The NSO data suggest that household consumption rose in the second quarter, July-September, of FY22 despite the second wave of the COVID-19 pandemic, boosting hopes of a quicker recovery in consumer demand in the months ahead. Economy of the country has gained momentum during the quarter as demand in the economy gradually came back to normalcy after coronavirus related disruptions. The economy had contracted 7.5% in the same period last year.

The combined Index of Eight Core Industries stood at 136.2 in October 2021, which increased by 7.5% (provisional) as compared to the Index of October 2020.

Final growth rate of Index of Eight Core Industries for July 2021 is revised to 9.9% from its provisional level 9.4%.

Buzzing Index:

The Nifty IT index gained 1.13% to 35,441. The index has added 2.4% in three days.

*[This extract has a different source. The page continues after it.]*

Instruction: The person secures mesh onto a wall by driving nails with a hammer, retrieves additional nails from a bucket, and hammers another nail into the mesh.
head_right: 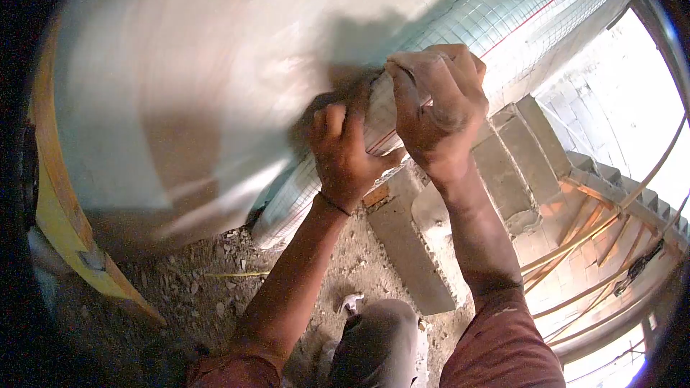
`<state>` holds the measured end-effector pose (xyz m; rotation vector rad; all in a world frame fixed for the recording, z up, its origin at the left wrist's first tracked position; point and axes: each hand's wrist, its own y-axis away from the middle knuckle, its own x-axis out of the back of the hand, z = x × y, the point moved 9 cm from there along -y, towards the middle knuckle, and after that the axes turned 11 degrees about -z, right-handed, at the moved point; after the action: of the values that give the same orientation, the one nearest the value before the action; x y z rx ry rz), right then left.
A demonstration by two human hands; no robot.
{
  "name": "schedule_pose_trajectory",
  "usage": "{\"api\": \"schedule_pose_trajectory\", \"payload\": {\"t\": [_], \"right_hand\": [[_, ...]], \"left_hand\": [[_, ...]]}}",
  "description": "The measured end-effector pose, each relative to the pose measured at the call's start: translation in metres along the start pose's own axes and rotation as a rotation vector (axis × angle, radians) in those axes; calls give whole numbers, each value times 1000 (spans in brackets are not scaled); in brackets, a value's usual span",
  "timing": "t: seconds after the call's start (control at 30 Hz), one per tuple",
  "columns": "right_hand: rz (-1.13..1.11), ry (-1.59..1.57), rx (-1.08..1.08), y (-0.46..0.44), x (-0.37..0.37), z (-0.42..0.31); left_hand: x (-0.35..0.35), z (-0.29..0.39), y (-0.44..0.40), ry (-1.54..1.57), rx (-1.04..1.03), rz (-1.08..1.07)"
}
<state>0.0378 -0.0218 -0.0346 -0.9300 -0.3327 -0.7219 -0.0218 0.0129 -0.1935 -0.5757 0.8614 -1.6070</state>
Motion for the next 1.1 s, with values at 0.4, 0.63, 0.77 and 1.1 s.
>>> {"api": "schedule_pose_trajectory", "payload": {"t": [0.4, 0.63, 0.77, 1.1], "right_hand": [[-40, 47, 184, 15, -26, -3], [67, -23, 237, 27, -19, 0], [91, -23, 268, 31, -22, 3], [54, 73, 264, 22, -31, -4]], "left_hand": [[-5, -4, 1, -17, 16, 8], [-2, -3, -1, 18, 7, 9], [-2, -3, -1, 20, 10, -3], [0, 1, -2, -10, 54, -41]]}}
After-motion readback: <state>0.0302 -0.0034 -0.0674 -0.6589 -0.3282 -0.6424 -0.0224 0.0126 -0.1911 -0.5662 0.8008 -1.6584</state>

Mphasis (up 3%), Tech Mahindra (up 2.5%), HCL Technologies (up 1.72%), TCS (up 1.23%), Infosys (up 0.94%) and Mindtree (up 0.67%) were top gainers in IT space.

Stocks in Spotlight:

MOIL fell 0.38%. The PSU company reduced the prices of manganese ore with effect from Wednesday, 1 December 2021. The prices for the month of December 2021 for all chemical grades of manganese ore have been reduced by 5% on the prices prevailing since 1 November 2021 w.e.f. midnight of 30 November 2021/ 1 December 2021. However, the prices for the month of December 2021 for all ferro grades, SMGR grades (Mn-30% & Mn-25%) and fines have been continued as prevailing since 1 November 2021 w.e.f. midnight of 30 November 2021/ 1 December 2021.

NMDC rose 0.53%. The state-owned mining company on Tuesday slashed prices of lump ore by Rs 750 a tonne and fines Rs 200 per tonne, with immediate effect. NMDC fixed prices for lump iron ore (65.5%, 6-40mm) at Rs 5200 per ton and iron fines (64% - 10mm) at Rs 4,560 per ton with effect from 30 November 2021.